The clips about the whale shark in Karachi are still running. It is a huge animal — one and a half Houmans would fit between its eyes. A newscaster narrates the three-day exhibition where the actual shark was displayed. “People at the exhibition are climbing onto the fish and crushing its bones and there is no one to stop them.” The whale and the Rothko were not meant to be conflated, but as Houman tells me how he is fascinated by “people who go to the MOMA and buy postcards of art, or who have reproductions of Rothkos in their living rooms that aren’t just white bordered prints, but are on canvas, with texture,” I think of people knifing off pieces of whale shark meat.
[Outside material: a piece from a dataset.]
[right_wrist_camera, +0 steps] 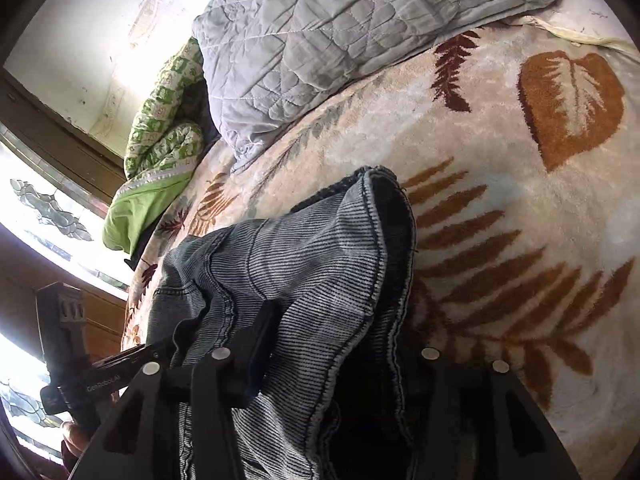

Houman Momtazian tells me, “I’m interested in mimesis, imitations … and that Google made an algorithm for understanding art.” His film continues to loop. Nearby, a biologist in Karachi explains that now, “We need to separate its vertebrae, its meat.” Google cannot find the man in the drum, but it understands Rothko as an individual yellow block. The biologist will understand the whale shark by examining each of its individual parts. And I turn to notice the Dream Machine again. Its muddled rhythm complements the ceaseless creation of the orange and mustard and crimson.